### What you need to do
I would like the listing below retyped exactly, line by line.
── Working data ──
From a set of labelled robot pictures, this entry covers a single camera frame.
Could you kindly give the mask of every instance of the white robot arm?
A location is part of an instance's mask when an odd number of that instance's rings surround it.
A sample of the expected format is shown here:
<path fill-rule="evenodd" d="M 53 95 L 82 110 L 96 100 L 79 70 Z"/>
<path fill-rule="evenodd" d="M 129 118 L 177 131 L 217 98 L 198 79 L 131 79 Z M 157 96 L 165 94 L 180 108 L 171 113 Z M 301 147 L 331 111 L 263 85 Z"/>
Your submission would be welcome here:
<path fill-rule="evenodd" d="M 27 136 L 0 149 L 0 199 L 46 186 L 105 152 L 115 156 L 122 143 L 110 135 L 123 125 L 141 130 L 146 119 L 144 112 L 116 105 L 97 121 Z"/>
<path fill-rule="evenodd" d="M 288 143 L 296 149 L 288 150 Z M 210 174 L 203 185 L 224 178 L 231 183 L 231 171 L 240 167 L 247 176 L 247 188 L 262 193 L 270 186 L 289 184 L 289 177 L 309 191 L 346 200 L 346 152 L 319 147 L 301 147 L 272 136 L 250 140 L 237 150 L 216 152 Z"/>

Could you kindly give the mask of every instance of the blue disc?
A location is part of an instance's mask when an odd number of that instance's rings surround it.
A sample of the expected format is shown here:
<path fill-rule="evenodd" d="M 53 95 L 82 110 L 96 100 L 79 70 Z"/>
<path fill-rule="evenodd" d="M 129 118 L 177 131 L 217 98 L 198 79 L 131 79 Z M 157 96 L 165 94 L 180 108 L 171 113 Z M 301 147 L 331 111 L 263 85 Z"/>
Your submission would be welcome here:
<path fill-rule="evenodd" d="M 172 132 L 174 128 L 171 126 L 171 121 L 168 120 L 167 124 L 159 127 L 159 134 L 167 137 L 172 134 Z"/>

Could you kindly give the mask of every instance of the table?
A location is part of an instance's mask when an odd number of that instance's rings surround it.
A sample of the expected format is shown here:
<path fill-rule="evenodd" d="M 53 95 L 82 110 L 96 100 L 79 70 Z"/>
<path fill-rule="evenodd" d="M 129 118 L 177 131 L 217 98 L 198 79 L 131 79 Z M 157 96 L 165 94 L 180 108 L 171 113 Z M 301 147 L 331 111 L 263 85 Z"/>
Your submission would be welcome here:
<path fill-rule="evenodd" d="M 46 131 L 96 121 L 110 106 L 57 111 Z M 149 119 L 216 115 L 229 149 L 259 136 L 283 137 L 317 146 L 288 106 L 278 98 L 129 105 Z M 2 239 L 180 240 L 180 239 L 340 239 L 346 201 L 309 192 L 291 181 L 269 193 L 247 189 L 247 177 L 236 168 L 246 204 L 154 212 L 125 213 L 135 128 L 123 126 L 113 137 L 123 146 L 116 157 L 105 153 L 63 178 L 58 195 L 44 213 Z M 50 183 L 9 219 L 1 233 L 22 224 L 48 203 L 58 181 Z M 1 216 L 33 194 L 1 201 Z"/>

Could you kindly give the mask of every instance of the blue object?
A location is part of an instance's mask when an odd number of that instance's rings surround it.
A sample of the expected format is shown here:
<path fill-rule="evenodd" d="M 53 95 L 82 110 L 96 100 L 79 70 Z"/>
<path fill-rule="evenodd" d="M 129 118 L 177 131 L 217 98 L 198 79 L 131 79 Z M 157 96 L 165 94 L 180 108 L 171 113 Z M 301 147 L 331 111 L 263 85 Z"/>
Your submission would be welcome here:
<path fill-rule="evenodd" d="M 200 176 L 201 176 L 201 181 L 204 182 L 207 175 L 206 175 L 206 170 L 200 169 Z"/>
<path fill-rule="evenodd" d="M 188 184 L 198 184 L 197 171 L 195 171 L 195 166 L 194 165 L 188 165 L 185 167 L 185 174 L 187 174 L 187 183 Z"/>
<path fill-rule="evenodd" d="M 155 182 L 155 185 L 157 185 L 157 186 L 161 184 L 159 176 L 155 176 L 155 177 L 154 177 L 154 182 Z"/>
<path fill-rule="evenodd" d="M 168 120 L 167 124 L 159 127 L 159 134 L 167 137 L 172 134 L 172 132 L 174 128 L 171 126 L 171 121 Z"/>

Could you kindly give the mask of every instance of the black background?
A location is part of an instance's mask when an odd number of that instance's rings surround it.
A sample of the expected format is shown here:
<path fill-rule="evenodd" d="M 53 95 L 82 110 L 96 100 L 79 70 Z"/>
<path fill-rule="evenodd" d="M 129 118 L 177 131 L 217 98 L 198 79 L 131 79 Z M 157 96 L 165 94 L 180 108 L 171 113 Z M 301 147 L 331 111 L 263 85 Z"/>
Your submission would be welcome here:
───
### Solution to this problem
From a set of labelled robot pictures, this entry covers a single camera frame.
Could you kindly give the mask of every instance of the white robot arm?
A location is part of an instance's mask when an odd number of that instance's rings surround it.
A sample of the expected format is shown here:
<path fill-rule="evenodd" d="M 53 95 L 82 110 L 96 100 L 79 70 Z"/>
<path fill-rule="evenodd" d="M 129 118 L 177 131 L 217 98 L 198 79 L 131 79 Z M 157 96 L 165 94 L 180 108 L 171 113 Z M 301 147 L 331 111 L 263 85 Z"/>
Your submission would be welcome here:
<path fill-rule="evenodd" d="M 27 136 L 0 149 L 0 199 L 46 186 L 105 152 L 115 156 L 122 143 L 110 135 L 123 125 L 141 130 L 146 119 L 144 112 L 116 105 L 97 121 Z"/>
<path fill-rule="evenodd" d="M 288 143 L 296 149 L 288 150 Z M 210 174 L 203 185 L 224 178 L 231 183 L 231 171 L 240 167 L 247 176 L 247 188 L 262 193 L 270 186 L 289 184 L 289 177 L 309 191 L 346 200 L 346 152 L 319 147 L 301 147 L 272 136 L 250 140 L 237 150 L 216 152 Z"/>

Could you kindly give the mask of every instance of the blue disc?
A location is part of an instance's mask when an odd number of that instance's rings surround it.
A sample of the expected format is shown here:
<path fill-rule="evenodd" d="M 53 95 L 82 110 L 96 100 L 79 70 Z"/>
<path fill-rule="evenodd" d="M 129 118 L 177 131 L 217 98 L 198 79 L 131 79 Z M 157 96 L 165 94 L 180 108 L 171 113 Z M 301 147 L 331 111 L 263 85 Z"/>
Your submission would be welcome here:
<path fill-rule="evenodd" d="M 172 132 L 174 128 L 171 126 L 171 121 L 168 120 L 167 124 L 159 127 L 159 134 L 167 137 L 172 134 Z"/>

Could you kindly give the mask of every instance of the table?
A location is part of an instance's mask when an odd number of that instance's rings surround it.
A sample of the expected format is shown here:
<path fill-rule="evenodd" d="M 53 95 L 82 110 L 96 100 L 79 70 Z"/>
<path fill-rule="evenodd" d="M 129 118 L 177 131 L 217 98 L 198 79 L 131 79 Z M 157 96 L 165 94 L 180 108 L 171 113 Z M 301 147 L 331 111 L 263 85 Z"/>
Your submission would be welcome here:
<path fill-rule="evenodd" d="M 46 131 L 96 121 L 110 106 L 57 111 Z M 149 119 L 216 115 L 229 149 L 259 136 L 283 137 L 317 146 L 288 106 L 278 98 L 129 105 Z M 2 239 L 180 240 L 180 239 L 340 239 L 346 201 L 309 192 L 291 181 L 269 193 L 247 189 L 247 177 L 236 168 L 246 204 L 154 212 L 125 213 L 135 128 L 123 126 L 113 137 L 123 146 L 116 157 L 105 153 L 63 178 L 58 195 L 44 213 Z M 50 183 L 9 219 L 1 233 L 22 224 L 48 203 L 58 181 Z M 1 216 L 33 194 L 1 201 Z"/>

Could you kindly give the mask of every instance of the blue object?
A location is part of an instance's mask when an odd number of that instance's rings surround it.
A sample of the expected format is shown here:
<path fill-rule="evenodd" d="M 53 95 L 82 110 L 96 100 L 79 70 Z"/>
<path fill-rule="evenodd" d="M 129 118 L 177 131 L 217 98 L 198 79 L 131 79 Z M 157 96 L 165 94 L 180 108 L 171 113 Z M 301 147 L 331 111 L 263 85 Z"/>
Your submission would be welcome here:
<path fill-rule="evenodd" d="M 200 176 L 201 176 L 201 181 L 204 182 L 207 175 L 206 175 L 206 170 L 200 169 Z"/>
<path fill-rule="evenodd" d="M 188 184 L 198 184 L 197 171 L 195 171 L 195 166 L 194 165 L 188 165 L 185 167 L 185 174 L 187 174 L 187 183 Z"/>
<path fill-rule="evenodd" d="M 155 182 L 155 185 L 157 185 L 157 186 L 161 184 L 159 176 L 155 176 L 155 177 L 154 177 L 154 182 Z"/>
<path fill-rule="evenodd" d="M 168 120 L 167 124 L 159 127 L 159 134 L 167 137 L 172 134 L 172 132 L 174 128 L 171 126 L 171 121 Z"/>

Could you kindly give the mask of every instance of the black background?
A location is part of an instance's mask when an odd number of that instance's rings surround it.
A sample of the expected format is shown here:
<path fill-rule="evenodd" d="M 53 95 L 82 110 L 96 100 L 79 70 Z"/>
<path fill-rule="evenodd" d="M 129 118 L 177 131 L 217 98 L 198 79 L 131 79 Z M 157 96 L 165 94 L 180 108 L 171 113 Z M 301 147 L 331 111 L 263 85 Z"/>
Your submission would be welcome here:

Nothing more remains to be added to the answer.